Communist MEP Sira Riga and PTB/PVDA (a Belgian communist organisation) MEP Marc Botenga wrote an opinion piece last weekend in which their main demand is as follows:
“Despite what it may seem, we are not at all unprotected from the pharmaceutical industry. We simply have to act with the mechanisms that we have at our disposal. We need the production of Pfizer and AstraZeneca, among others, and the real costs of this production can be offset. But we have already paid four times for the vaccine. By breaking their monopoly, we could rapidly increase production. That would mean less dividends for the shareholders of pharmaceutical companies, yes, but more vaccines for everyone and the saving of lives in Europe and in the rest of the world. The technical and political tools are on the table. It is time to use them.”
Let’s us remember here at what Trotsky pointed out in the Transitional Programme:
“The socialist program of expropriation, i.e., of political overthrow of the bourgeoisie and liquidation of its economic domination, should in no case during the present transitional period hinder us from advancing, when the occasion warrants, the demand for the expropriation of several key branches of industry vital for national existence or of the most parasitic group of the bourgeoisie.” (…) “The necessity of advancing the slogan of expropriation in the course of daily agitation in partial form, and not only in our propaganda in its more comprehensive aspects, is dictated by the fact that different branches of industry are on different levels of development, occupy a different place in the life of society, and pass-through different stages of the class struggle. Only a general revolutionary upsurge of the proletariat can place the complete expropriation of the bourgeoisie on the order of the day. The task of transitional demands is to prepare the proletariat to solve this problem”
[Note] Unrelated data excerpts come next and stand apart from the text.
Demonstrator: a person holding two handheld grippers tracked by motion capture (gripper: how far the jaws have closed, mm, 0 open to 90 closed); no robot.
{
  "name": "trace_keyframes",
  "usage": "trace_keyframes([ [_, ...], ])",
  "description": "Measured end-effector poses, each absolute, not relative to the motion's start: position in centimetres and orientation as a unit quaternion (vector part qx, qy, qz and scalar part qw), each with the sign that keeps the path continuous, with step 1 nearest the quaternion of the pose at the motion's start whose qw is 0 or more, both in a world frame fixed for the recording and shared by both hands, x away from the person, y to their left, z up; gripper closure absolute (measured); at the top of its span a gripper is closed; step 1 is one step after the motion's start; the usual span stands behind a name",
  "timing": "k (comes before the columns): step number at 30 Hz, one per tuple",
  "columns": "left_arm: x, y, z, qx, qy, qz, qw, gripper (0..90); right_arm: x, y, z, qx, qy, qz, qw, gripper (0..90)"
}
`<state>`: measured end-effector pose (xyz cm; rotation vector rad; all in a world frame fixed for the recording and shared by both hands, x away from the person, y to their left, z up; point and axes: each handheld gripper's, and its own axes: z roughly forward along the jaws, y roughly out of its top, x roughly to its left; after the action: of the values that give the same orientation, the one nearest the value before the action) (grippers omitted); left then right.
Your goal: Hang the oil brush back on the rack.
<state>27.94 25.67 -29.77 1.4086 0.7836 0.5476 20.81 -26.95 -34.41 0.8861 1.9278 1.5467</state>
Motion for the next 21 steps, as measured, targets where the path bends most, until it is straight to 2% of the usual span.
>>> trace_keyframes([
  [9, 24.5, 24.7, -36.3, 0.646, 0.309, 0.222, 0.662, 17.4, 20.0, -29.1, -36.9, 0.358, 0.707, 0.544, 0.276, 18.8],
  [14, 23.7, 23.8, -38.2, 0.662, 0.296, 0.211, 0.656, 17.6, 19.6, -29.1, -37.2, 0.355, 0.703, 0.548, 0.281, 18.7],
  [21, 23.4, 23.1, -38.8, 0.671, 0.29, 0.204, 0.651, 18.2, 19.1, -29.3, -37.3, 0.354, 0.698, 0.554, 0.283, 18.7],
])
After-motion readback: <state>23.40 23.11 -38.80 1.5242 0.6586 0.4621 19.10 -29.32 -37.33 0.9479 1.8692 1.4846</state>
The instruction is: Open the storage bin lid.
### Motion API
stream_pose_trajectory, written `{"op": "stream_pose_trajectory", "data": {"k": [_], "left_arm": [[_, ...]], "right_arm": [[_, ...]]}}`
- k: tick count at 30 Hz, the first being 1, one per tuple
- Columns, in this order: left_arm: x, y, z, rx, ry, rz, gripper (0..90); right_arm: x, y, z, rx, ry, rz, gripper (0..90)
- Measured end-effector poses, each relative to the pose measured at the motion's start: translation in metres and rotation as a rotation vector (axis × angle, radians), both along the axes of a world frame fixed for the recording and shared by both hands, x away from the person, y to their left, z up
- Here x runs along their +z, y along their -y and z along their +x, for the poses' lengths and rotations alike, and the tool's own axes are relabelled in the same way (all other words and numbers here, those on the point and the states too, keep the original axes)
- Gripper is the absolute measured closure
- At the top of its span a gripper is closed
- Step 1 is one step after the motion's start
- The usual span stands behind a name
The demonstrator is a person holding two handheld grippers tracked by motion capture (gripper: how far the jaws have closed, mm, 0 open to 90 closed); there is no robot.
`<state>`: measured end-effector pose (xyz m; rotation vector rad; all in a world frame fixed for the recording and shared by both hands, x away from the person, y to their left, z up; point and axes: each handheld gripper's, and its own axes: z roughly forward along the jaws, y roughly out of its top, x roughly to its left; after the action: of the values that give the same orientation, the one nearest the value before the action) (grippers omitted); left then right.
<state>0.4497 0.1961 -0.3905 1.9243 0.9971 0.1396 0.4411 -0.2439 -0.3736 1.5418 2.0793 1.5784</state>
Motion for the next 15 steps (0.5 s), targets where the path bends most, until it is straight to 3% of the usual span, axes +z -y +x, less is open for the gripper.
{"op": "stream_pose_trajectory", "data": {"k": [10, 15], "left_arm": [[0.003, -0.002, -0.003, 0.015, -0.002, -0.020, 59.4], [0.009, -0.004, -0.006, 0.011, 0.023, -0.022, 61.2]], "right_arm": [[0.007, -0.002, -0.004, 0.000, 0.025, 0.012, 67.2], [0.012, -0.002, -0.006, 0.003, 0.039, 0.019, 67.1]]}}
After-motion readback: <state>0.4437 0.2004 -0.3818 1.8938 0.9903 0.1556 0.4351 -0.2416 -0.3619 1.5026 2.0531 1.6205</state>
The current crisis of the European Union and the COVID19 pandemic should be a golden opportunity to present an alternative to the current economic system and not build illusions on the ‘existing tools within the system’.
What must be done instead is to highlight the real source of this crisis: the capitalist system and its hapless political representatives. And to raise the demand of nationalisation of the pharmaceutical industry without compensation, in order to give us a real solution to the pandemic.